Aveline lost the sight in her left eye first.
It happened while she was out in the yard, checking on the vines sniveling up towards the second floor window, when a crow called and her vision split.
She fell back against the back wall of her cottage. The force of the loss was such that, for a moment, she thought perhaps she’d been struck by something. But then there was no pain, no trauma she could sense, just the immediate absence on her left side. Assuming it was some sort of temporary condition, she made her way into the house to lay down. It was not her custom to rest in the middle of the day no matter the country heat or the amount of daily labor. Avelina’s residence was the only building for miles, and that was how she liked it, but anytime an injury would occur, she would question her preference for solitude.

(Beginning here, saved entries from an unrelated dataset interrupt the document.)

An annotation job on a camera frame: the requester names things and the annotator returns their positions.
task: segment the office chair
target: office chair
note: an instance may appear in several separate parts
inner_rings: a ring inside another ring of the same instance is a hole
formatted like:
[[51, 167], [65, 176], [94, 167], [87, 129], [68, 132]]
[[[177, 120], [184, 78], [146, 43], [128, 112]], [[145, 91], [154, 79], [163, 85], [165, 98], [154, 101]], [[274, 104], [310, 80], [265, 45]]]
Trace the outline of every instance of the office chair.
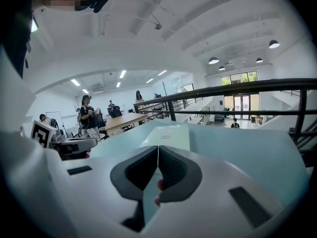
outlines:
[[122, 116], [122, 113], [121, 113], [121, 111], [120, 111], [120, 107], [119, 107], [119, 106], [114, 106], [114, 107], [112, 108], [111, 113], [112, 113], [112, 115], [113, 115], [112, 118]]

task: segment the black cap
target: black cap
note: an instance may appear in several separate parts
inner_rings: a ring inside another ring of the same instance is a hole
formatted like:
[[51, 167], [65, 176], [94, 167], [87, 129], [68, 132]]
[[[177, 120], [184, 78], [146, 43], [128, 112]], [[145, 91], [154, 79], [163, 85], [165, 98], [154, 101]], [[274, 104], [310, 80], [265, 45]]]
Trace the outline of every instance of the black cap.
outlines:
[[83, 100], [86, 100], [87, 98], [90, 99], [90, 96], [89, 96], [89, 95], [84, 95], [84, 96], [83, 96]]

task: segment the backpack
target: backpack
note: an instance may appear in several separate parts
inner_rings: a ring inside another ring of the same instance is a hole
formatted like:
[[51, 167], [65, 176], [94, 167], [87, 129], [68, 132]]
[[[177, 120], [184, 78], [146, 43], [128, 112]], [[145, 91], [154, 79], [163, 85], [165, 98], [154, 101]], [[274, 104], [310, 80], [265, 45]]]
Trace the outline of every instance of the backpack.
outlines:
[[51, 124], [50, 124], [51, 127], [54, 127], [54, 128], [59, 128], [58, 127], [58, 124], [57, 124], [57, 121], [55, 119], [51, 119]]

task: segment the black t-shirt
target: black t-shirt
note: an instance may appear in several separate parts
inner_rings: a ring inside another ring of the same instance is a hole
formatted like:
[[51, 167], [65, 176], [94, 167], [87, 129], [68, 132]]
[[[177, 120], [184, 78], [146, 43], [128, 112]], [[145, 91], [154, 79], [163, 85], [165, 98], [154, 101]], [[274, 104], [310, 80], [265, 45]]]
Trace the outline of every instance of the black t-shirt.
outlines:
[[[85, 116], [85, 115], [88, 115], [88, 114], [91, 114], [92, 111], [95, 111], [94, 108], [92, 107], [86, 107], [86, 110], [84, 109], [84, 107], [81, 107], [80, 109], [80, 115], [81, 117]], [[95, 117], [88, 117], [88, 119], [81, 119], [81, 123], [83, 124], [84, 126], [84, 129], [91, 129], [91, 128], [96, 128], [97, 127], [97, 123], [96, 123], [96, 118]]]
[[240, 128], [240, 125], [239, 125], [237, 122], [234, 122], [234, 123], [231, 125], [231, 128]]

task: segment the door
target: door
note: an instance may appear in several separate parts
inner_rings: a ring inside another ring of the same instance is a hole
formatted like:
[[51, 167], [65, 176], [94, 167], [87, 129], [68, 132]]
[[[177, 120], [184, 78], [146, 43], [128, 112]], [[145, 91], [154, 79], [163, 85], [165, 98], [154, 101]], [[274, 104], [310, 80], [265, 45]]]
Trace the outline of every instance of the door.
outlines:
[[[241, 111], [241, 105], [242, 105], [241, 96], [235, 96], [234, 97], [234, 108], [235, 108], [235, 111]], [[241, 119], [241, 115], [235, 115], [234, 117], [237, 118], [237, 119]]]
[[[250, 110], [250, 95], [242, 96], [242, 111], [249, 111]], [[249, 115], [243, 115], [242, 119], [250, 120]]]

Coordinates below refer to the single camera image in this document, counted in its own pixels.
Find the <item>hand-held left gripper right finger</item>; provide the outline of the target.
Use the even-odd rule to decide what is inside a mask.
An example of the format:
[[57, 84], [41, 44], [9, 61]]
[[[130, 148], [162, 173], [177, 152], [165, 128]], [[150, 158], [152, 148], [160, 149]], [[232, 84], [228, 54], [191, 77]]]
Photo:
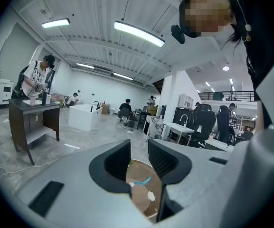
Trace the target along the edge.
[[230, 228], [227, 203], [235, 185], [234, 152], [148, 141], [162, 182], [156, 228]]

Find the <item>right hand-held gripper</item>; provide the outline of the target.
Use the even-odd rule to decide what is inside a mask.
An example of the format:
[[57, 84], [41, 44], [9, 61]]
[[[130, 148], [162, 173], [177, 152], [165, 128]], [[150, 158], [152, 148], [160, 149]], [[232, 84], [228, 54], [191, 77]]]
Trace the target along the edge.
[[249, 142], [222, 227], [274, 228], [274, 127]]

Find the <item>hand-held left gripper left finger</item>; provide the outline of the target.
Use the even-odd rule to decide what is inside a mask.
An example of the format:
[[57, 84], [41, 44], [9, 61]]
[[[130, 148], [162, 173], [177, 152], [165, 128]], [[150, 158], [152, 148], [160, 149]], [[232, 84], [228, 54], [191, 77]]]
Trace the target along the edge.
[[40, 171], [16, 196], [48, 226], [149, 228], [126, 182], [130, 161], [130, 140], [76, 152]]

A year ago, she had twisted her ankle in the garden, and had to mend it herself. Avelina’s father was a country doctor, and so she knew how to go about treatment. While it laid her up, the house went to pot and the weeds quickly sprang up in ways that defied her knowledge of growth and vegetation. Something about this part of the county had always inspired rumors and legend. The trees seemed to move about in the evening, so that mapping the area had proved impossible even for the most diligent of cartographers. The only birds that would visit were the forever boisterous crows. Throughout her childhood, Avelina never saw deer or rabbits. It wasn’t until her mother went missing and her father took her into town to report it to the sheriff that she knew the world was not strictly enigmatic. In town, things were square and drab, but in unimposing ways that she found soothing. She had never known that most of her life growing up was sharpened by an edge of fear that never left her, and may indeed have been placed inside her upon birth.
“One can live with anything,” her father once said to her, refusing to set a finger he’d broken while hammering a wheel back into place on the cart they’d use to gather squash, “It’s good to learn how you manage that which seems unmanageable.”
That’s how she learned to live with pain and grief and uncertainty. You don’t dismiss it, but you don’t pay much attention to it either. Instead, you go about your day, and whatever can heal will heal. Whatever can’t, won’t. If it’s the latter, there’s no point in thinking on what can be done. Luckily for her, most of her misfortune was of the healing variety. It was only when her father disappeared that she questioned his assurance that anything could be survived or suffered with dignity. She went dark the night he didn’t come home, and it wasn’t until spring that she forced herself back out into delicate air.
There was work to do.
When she woke up from her nap, the air was not as delicate as it was the day she decided she would not disappear. That was the day she took stock and weighed her life. Her parents were gone. The garden was already overrun with parasitic flora. All along the fence that ran around the property, crows sat and jeered at her. Today it was simply hot and the sun was thick with malicious intent. She would sweat today, and her eye was dark.
It wasn’t until she had spent the day learning to do her tasks with impaired vision that she saw the shadow run by the rear door to the house. She knew that it was logical to find her imagination playing tricks on her, but she picked up the nearest rake nevertheless and went inside to do a thorough search of the place. Living with fear means being familiar with it, and so while she would never be called fearless, fear did not set her back the way it does for so many people she would never meet and not care to know.
The house was small. It’s miniature nature had never struck her before, but now, she was grateful for it. Three rooms. A kitchen, a common area, and the room that once belonged to her parents. She slept in a loft above the living area, and that’s where she continued to sleep. Avelina tried to go to sleep one night in the bed where her parents had slept, and that was the night she had dreams that rocked her so hard, she woke up choking on her own saliva.
She checked every room and the loft--nothing.
There was nothing to see.
Back outside, she noticed a dimming in her right eye. Could this be happening? How would she survive without her sight?
She couldn’t.
Back inside the house, she padded water from a basin onto her face, hoping the coolness would aid in some way. That was when she saw a veracity fall over the doorway of her father’s bedroom. She walked up to it, not sure where the shadow could be coming from, but feeling as though an approach might scare it away.
The dark was firm. It did not let her put her hand into it, or ask her to come forward. She was startled by how warm it was, though it did not burn her. Avelina had fashioned a patch for her blind eye, but she removed it to see if she could get a better focus from her other eye on the obstacle in front of her.
The focus came and then became an insight. From her left eye, she could see into the darkness. It had shade and saturation that was previously unseen. Into that loss, she saw the spot that the crows call to and where people go if they believe they’ll only be gone for a day. There were days there. Days and then days after days.
Avelina asked for permission to keep looking, and the darkness acquiesced, but when, unable to negate her own desire, she once again tried to touch it, it did leave a burn. A spot on her palm so warm, she didn’t even feel the fire coming up the vine.